## Task objective
Using the data that follows, return exactly the lines from the one that contains "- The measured" through the one that contains "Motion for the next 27", ends included.

____________

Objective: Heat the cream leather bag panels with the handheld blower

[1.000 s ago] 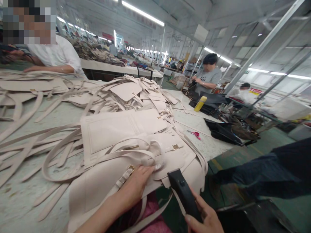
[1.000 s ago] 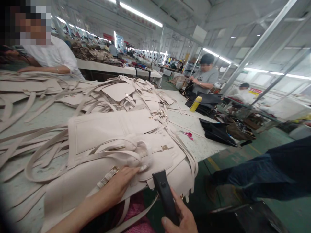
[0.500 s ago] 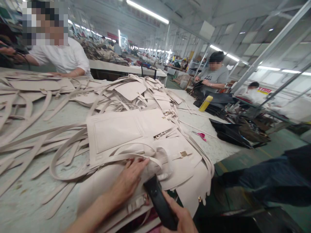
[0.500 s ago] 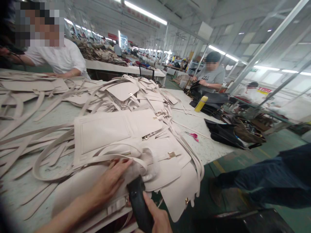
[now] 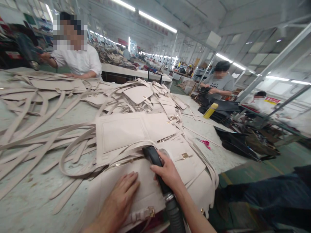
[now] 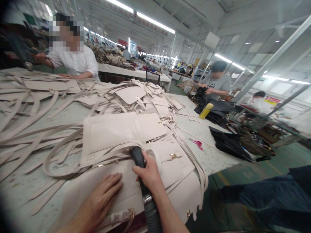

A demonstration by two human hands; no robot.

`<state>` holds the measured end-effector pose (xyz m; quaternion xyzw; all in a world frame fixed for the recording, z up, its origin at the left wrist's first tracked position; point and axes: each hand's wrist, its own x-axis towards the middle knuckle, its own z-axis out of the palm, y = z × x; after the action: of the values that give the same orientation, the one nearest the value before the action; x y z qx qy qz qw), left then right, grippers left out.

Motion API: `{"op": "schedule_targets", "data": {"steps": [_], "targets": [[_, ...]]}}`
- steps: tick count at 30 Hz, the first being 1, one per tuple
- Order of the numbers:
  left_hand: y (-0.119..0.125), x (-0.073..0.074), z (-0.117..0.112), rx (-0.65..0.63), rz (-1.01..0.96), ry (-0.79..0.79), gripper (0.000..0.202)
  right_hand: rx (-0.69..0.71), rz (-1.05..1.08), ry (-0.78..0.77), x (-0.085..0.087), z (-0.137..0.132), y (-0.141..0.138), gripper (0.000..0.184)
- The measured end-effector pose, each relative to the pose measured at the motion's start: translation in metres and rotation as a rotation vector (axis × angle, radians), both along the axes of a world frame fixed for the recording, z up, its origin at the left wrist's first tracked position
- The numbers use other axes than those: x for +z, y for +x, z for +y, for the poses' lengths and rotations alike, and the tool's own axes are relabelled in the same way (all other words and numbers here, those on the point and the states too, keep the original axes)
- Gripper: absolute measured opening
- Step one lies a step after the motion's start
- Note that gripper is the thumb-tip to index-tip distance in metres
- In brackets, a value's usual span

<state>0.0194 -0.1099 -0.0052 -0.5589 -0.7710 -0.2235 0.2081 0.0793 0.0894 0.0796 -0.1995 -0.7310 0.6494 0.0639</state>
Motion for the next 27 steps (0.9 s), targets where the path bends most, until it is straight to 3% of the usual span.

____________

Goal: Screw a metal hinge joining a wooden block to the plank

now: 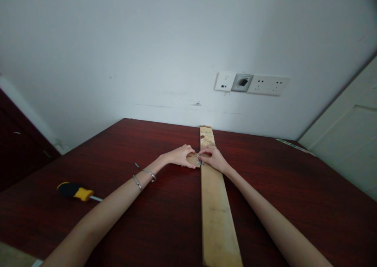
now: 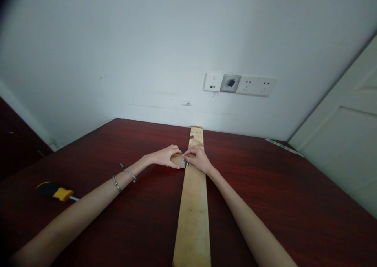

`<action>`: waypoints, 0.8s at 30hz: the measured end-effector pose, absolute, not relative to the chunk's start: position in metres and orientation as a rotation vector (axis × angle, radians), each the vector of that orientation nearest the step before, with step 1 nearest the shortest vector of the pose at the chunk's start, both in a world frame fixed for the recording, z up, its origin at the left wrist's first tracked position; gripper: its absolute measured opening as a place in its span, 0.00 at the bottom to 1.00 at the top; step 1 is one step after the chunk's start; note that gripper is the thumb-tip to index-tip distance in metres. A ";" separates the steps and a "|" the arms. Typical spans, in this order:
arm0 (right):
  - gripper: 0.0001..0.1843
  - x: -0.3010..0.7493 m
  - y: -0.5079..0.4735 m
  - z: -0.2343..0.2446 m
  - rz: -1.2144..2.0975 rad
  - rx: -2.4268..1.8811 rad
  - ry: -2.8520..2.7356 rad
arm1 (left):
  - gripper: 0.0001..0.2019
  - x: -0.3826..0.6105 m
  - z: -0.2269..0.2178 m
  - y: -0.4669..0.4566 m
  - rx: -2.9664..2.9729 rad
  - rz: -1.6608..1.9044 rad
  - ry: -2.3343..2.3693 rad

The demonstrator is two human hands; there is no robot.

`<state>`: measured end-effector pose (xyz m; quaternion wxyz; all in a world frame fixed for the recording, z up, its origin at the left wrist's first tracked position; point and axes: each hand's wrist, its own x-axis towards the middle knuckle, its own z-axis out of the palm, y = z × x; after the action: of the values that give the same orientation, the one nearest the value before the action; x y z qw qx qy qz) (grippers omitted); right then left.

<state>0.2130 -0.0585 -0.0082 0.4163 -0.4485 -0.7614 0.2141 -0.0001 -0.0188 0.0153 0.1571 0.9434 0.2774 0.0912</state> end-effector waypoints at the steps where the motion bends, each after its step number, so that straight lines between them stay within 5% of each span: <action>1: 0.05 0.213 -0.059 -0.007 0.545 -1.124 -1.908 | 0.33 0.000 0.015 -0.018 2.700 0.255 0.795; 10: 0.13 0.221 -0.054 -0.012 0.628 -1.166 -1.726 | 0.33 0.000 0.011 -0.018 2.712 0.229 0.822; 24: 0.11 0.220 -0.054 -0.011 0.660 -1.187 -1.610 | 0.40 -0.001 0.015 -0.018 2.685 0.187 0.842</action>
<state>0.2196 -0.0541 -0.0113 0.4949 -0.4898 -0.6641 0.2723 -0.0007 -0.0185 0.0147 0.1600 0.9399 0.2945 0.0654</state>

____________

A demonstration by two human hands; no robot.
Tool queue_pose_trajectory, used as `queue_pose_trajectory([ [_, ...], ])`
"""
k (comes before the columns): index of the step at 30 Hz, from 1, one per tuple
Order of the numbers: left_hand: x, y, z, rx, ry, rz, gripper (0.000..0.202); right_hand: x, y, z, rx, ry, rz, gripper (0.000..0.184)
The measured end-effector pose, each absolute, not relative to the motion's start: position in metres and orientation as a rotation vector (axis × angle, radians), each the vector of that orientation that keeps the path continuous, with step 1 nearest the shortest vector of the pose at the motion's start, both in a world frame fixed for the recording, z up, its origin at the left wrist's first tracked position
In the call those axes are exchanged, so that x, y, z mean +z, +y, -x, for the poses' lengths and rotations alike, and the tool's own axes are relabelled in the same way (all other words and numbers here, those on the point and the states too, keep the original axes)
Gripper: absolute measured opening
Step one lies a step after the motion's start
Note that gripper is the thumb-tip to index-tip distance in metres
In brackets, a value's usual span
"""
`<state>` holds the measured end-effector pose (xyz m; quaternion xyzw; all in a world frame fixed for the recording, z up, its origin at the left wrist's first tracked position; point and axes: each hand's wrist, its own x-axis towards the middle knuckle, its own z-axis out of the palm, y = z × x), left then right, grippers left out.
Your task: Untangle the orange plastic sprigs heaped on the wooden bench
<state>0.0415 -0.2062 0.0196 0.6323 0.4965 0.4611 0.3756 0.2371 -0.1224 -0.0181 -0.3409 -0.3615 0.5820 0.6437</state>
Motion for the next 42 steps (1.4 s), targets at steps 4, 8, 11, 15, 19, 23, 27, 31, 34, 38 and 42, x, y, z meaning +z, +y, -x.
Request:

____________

## Solution to the exercise
- The measured end-effector pose, each relative to the pose measured at the motion's start: translation in metres and rotation as a rotation vector (axis × angle, radians), both along the axes of a world frame fixed for the recording, z up, its origin at the left wrist's first tracked position
- The numbers use other axes than those: x for +z, y for +x, z for +y, for the poses' lengths and rotations alike, and the tool's own axes are relabelled in the same way (all other words and numbers here, those on the point and the states too, keep the original axes)
- Gripper: absolute measured opening
- Step one lies a step after the motion's start
- Note that gripper is the thumb-tip to index-tip distance in metres
- In brackets, a value's usual span

<state>0.0194 -0.1099 -0.0052 -0.5589 -0.7710 -0.2235 0.2081 0.0793 0.0894 0.0796 -0.1995 -0.7310 0.6494 0.0639</state>
Motion for the next 27 steps (0.9 s), targets where the path bends most, until it is straight to 3% of the usual span.

For this exercise, nothing further remains.